I think I can settle this dispute once and for all by froviding an illuminating hadeeth from Imam Sadeq which will also (regrettibly) destroy hebollahi's statement where he said "[i think it's] hypocracy if you ask me":

"A man aksed Imam Al Sadq about the premissibility of Mut'ah and the Imam replied by saying it is Halal without a doubt. Then the man asked the Imam if he could do Mut'ah with his daughter (imam's daughter) so the Imam simply looked away and turned his head from the man" meaning that the permissibility of Mut'ah is one issue, while me giving you my daughter is another.

I may not want to give you my daughter or mother (not that I have a choice for my mother or even divorced/widowed daughter) but that does not mean Mut'ah as a Hukm is not allowed. Just as many sons might not like the idea of their mothers re-marrying another person after their father dies.
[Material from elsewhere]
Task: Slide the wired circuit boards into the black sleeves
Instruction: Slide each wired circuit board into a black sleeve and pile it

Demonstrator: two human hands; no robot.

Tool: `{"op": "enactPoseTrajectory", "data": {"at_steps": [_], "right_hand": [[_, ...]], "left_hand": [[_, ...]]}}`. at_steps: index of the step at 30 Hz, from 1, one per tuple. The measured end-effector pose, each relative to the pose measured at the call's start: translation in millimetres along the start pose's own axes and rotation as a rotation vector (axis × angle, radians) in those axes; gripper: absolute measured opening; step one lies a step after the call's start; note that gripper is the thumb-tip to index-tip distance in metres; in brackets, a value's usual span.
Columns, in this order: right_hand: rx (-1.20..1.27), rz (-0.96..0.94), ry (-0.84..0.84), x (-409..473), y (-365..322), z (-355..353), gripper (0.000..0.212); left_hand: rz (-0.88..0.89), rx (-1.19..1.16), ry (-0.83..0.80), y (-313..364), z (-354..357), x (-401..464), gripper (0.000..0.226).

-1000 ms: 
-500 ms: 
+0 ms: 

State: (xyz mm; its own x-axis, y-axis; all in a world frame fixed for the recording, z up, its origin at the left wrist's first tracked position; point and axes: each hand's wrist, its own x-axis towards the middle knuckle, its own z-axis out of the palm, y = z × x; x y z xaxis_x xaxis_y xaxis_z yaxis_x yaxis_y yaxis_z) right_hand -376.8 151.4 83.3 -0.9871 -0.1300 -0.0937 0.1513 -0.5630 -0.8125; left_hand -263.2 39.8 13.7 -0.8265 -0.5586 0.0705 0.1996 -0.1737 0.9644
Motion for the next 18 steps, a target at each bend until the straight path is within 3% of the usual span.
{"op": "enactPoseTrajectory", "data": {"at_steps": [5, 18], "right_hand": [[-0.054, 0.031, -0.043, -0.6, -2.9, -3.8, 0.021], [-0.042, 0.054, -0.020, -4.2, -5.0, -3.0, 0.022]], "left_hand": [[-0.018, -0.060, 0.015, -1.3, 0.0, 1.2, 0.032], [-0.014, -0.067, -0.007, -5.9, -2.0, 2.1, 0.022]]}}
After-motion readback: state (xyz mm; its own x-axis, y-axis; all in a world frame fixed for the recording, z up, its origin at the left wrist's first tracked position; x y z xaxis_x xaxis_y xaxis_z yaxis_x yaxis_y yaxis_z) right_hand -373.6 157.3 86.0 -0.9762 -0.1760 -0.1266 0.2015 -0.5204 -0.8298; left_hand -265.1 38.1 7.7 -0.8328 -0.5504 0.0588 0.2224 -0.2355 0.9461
That doesn't mean, though, that the mother is not allowed to get married.

Next time, bro hezbollahi, be a little more considerate when attaking a sheikh or anyone else for that matter.

(salam)

(bismillah)

(salam)

Imam, none of us here is a scholar of ahadith, so none of us knows a.) whether the hadith is sound b.) whether it has been translated properly c.) what the proper explanation of it is d.) whether it has the same application in fiqh as we assume of it e.) how to interpret it f.) whether we are viewing the whole hadith or whether that was a portion of another hadith.

I have seen other ahadith discussing people who wanted to marry a daughter of one of the A'immahy (as) and being rehjected on the basis of lack in peership - the same reason that Bibi Fatimah was not married to any of the other companions of Prophet Muhammad (pbuh). I can't remember when or where I heard this, tho, so don't take my word for it.

What I do know is that I'm not going to base my fiqh on any or every hadith that I happen to see. I'm not knowledgeable enough for that.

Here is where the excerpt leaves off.